Also in den Alternate AGBs heisst es:
Zitat
1.1.Der Kaufvertrag kommt zustande, wenn ALTERNATE Ihren Auftrag durch Lieferung der Ware, bzw. durch Zusendung einer Auftragsbestätigung in Textform annimmt.
Nach deiner Schilderung hast du eine solche Auftragsbestätigung ja zugesandt bekommen, damit dürfte der Kaufvertrag wirksam zustande gekommen sein. (Ausser vielleicht auf dieser "Bestätigung" steht, wie ich das z.B. von Amazon kenne, dass die Bestellung erst mit Auslieferung der Sache angenommen wird).

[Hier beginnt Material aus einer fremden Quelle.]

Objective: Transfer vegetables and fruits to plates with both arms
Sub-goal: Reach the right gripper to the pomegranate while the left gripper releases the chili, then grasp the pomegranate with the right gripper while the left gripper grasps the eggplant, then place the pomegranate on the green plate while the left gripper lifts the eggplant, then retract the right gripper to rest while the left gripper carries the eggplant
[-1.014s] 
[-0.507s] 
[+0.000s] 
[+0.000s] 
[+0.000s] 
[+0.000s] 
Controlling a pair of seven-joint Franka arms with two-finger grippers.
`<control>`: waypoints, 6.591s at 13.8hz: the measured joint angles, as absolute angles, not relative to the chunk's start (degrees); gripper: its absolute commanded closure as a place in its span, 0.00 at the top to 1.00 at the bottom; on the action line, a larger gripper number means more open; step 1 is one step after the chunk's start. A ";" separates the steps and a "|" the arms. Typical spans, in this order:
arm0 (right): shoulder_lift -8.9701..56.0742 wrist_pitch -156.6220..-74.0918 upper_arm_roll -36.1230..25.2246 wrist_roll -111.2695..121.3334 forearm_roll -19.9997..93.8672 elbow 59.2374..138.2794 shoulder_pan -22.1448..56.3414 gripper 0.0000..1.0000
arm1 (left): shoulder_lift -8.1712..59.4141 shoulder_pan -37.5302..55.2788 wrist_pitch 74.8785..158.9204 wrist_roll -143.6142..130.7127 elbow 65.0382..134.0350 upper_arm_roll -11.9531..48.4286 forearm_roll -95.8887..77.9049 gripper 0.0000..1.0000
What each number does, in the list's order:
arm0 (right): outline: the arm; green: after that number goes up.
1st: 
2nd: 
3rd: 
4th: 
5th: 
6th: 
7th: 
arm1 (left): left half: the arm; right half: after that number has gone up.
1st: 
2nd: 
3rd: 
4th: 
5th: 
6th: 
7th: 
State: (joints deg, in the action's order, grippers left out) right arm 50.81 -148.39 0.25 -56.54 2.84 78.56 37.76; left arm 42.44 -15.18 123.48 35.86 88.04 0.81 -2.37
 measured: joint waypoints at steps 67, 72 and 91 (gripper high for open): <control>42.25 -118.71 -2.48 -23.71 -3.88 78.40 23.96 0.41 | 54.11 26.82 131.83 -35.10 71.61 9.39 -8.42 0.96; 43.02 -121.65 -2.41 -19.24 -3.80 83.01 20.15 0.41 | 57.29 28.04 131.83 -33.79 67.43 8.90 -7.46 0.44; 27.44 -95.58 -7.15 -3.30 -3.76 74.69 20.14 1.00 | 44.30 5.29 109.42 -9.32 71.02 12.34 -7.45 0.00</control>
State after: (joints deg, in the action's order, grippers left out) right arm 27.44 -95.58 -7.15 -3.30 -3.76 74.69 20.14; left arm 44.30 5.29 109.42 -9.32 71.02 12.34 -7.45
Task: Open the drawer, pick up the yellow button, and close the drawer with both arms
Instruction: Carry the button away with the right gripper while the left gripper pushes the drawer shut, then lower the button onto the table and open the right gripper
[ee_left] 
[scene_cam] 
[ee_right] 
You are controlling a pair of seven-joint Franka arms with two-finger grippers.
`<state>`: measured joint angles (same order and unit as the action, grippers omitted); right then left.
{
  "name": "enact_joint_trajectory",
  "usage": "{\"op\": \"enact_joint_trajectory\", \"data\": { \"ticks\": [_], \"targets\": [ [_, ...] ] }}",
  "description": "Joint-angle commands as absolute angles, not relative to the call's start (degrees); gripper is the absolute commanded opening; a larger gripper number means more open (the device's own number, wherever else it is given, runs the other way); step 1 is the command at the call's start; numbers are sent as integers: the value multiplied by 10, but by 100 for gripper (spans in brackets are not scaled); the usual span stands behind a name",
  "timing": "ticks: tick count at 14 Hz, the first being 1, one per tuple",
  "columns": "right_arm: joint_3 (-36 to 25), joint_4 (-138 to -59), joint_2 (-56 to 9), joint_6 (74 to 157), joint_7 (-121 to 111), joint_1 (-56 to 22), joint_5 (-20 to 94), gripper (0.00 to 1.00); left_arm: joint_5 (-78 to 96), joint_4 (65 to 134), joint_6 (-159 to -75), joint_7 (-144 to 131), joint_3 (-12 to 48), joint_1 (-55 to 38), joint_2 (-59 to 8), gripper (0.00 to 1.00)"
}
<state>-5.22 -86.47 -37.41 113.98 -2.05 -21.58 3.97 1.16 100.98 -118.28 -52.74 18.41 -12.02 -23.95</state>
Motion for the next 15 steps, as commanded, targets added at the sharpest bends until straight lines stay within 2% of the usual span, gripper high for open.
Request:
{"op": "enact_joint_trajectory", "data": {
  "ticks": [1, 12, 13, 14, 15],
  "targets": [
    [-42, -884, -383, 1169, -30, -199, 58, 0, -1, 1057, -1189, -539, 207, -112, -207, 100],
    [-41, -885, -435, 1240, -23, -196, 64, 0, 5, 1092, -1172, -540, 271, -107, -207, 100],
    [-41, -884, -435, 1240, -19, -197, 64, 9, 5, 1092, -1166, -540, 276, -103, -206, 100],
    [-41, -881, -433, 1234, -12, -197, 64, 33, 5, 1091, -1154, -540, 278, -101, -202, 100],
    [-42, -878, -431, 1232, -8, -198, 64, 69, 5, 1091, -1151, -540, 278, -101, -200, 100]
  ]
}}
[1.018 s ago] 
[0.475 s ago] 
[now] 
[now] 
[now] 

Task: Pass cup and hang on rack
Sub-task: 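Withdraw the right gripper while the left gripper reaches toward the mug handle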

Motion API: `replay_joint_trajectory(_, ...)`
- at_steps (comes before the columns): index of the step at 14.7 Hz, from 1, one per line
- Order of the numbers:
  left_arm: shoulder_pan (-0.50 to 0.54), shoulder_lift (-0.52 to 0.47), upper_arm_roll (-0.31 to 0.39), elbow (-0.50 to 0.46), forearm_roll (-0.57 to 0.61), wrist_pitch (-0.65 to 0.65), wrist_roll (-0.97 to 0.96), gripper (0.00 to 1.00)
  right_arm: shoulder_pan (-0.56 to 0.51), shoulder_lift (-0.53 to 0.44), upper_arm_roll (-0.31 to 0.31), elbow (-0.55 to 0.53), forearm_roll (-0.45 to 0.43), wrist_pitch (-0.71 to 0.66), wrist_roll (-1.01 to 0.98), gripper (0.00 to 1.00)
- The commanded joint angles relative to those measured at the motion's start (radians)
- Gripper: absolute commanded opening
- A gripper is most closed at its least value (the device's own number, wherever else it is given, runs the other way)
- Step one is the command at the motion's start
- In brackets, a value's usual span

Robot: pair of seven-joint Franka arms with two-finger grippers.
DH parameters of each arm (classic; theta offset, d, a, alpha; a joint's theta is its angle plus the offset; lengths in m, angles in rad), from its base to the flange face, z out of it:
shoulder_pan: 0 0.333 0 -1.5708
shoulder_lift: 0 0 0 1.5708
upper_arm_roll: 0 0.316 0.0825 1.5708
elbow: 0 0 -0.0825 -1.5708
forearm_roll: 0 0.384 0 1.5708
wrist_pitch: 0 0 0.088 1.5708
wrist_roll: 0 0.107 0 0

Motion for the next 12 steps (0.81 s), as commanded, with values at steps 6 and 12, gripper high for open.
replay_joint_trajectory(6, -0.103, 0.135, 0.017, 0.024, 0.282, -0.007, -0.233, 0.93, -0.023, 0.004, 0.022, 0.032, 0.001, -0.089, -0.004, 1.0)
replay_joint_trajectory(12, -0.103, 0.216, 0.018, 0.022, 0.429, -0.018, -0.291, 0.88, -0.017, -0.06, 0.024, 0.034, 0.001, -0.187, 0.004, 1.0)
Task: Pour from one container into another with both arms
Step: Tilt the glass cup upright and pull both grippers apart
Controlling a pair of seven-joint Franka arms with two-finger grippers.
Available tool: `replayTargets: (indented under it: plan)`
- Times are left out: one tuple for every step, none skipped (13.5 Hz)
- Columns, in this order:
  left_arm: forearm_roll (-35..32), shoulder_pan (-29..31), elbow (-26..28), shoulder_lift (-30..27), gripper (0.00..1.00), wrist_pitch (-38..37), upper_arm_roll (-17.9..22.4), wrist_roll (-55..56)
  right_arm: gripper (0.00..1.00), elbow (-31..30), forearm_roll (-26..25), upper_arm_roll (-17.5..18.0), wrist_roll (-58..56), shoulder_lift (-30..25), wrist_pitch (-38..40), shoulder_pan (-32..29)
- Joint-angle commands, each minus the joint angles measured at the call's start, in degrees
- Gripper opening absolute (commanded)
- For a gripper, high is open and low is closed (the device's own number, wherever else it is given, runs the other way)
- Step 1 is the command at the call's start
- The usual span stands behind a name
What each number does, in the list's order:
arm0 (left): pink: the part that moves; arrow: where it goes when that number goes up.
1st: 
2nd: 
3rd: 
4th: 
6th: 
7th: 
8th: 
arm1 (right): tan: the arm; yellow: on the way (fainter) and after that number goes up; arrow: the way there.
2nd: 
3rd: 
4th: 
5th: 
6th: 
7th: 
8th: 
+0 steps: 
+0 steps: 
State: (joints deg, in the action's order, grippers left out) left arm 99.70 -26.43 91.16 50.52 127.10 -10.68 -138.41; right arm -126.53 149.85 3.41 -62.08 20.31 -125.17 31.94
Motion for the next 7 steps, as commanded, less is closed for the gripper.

Damit wäre der Vertrag rein unter Verwendung von Fernkommunikationsmitteln abgeschlossen worden und damit ein Fall des §312b BGB.
Die spätere "persönliche" Durchführung kann dem meiner Meinung nach nicht entgegenstehen, denn ohne ein Widerrufsrecht nützt dir ja die theoretische spätere Prüfungsmöglichkeit auch nichts mehr, da du ja an deinen Vertrag gebunden wärst.
Demnach stimme ich der Mehrheit hier zu, dir sollte ein Widerrufsrecht zustehen.
edit:
Ich würde es vor einem Gang zum Anwalt noch mit einer Mail an Alternate versuchen. Auch wenn ihre Begründung meiner Meinung nach nicht durchschlägt, klingt es doch zumindest so, als stünde da tatsächlich ein menschliches Wesen mit Hirn dahinter (ist ja leider nicht immer so
).
Argumente:
- Entscheidend sind die vertragsrelevanten Handlungen (Palandt § 312b Rn.8)
Hier sind sowohl Angebot (deine Bestellung) als auch Annahme (deren Auftragsbestätigung) mittels Fernkommunikationmitteln erfolgt -> Fernabsatzvertrag nach § 312b
- Die von Alternate genannte Prüfungsmöglichkeit bei Abholung läuft ohne Widerrufsrecht leer, da zu dem Zeitpunkt ja bereits der Vertrag geschlossen war. Demnach ist eine Anwendung auch nach der Intention des Gesetzgebers sinnvoll, daran kann auch die von Alternate auf "manche Artikelgruppen" gewährte 5-tägige Kulanz nichts ändern.